Apprenticeship: A Little Child Shall Lead
- giantkidsministry
- Sep 16
- 7 min read
by Laura Ottaviano, Director of Giant Kids Ministry
Welcome to my blog. I am a veteran children's minister, but still a major student of ways we can reach kids and help them become dedicated disciples of Jesus. I've had my fair share of both feats and flops in Children's Ministry. With any time at it, we all have our favorite stories! In fact, sometimes I have wondered if I could be called the Thomas Edison of Children's Ministry. You know-- finding a thousand ways NOT to do it on my way to the right way. On this blog, I will share what I am still learning along the way with generous helpings of encouragement as well as wisdom. Because I don't want you to become discouraged and quit. Your kids need you and you are important to the body of Christ! And showing up for them on the regular is more than half the battle.

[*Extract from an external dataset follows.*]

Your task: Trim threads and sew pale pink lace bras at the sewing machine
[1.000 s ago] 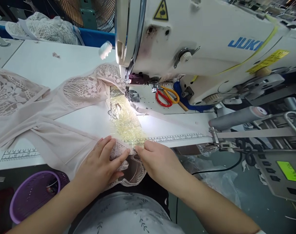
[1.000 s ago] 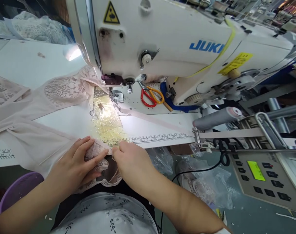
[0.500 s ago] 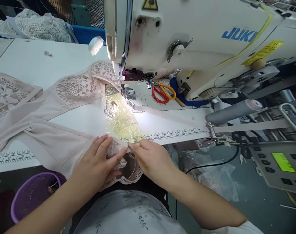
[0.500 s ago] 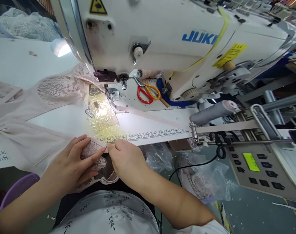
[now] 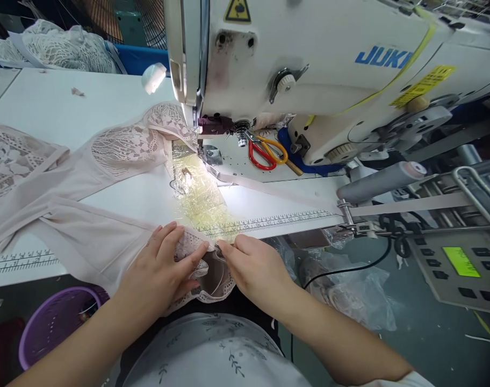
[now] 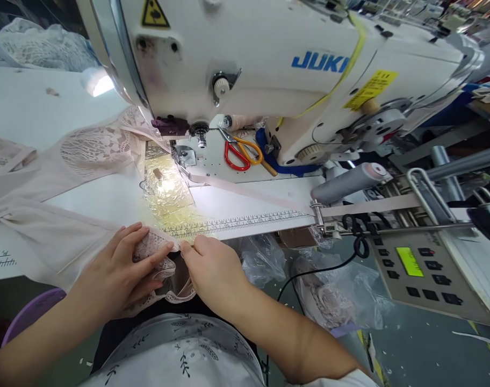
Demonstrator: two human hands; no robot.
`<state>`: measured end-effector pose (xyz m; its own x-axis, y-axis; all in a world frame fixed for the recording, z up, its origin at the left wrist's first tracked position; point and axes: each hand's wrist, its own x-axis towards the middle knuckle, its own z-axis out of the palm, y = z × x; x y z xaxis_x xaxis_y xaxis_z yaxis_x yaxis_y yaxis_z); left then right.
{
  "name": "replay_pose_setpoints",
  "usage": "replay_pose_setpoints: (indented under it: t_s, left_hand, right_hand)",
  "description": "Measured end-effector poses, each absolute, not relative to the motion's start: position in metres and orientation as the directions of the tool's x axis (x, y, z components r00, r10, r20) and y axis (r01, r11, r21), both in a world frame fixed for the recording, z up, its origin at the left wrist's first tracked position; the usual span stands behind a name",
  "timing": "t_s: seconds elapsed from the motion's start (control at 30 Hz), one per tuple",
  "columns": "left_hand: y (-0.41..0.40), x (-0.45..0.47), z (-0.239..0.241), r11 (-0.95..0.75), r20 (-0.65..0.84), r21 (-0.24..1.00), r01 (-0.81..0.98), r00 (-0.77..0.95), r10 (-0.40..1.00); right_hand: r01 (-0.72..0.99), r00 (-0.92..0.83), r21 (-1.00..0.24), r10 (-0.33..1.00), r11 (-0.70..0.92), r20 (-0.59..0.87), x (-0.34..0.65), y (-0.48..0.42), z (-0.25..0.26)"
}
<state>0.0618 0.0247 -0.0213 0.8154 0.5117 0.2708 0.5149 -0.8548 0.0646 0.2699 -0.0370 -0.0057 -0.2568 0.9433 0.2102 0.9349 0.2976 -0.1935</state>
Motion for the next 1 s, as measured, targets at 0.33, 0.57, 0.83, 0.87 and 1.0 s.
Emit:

Okay, so let's start my blog off with one of my wildest successes. Apprenticeship. I wish I could say that this was a well-researched, calculated approach that we instituted. Nothing could be further from the truth. This one golden nugget we stumbled on in a time of necessity and desperation. But, boy is it a nugget none-the-less. I tell the more detailed story in our book One Giant Leap. But I want to talk here about how Apprenticeship turned out to be such an amazing approach to making disciples.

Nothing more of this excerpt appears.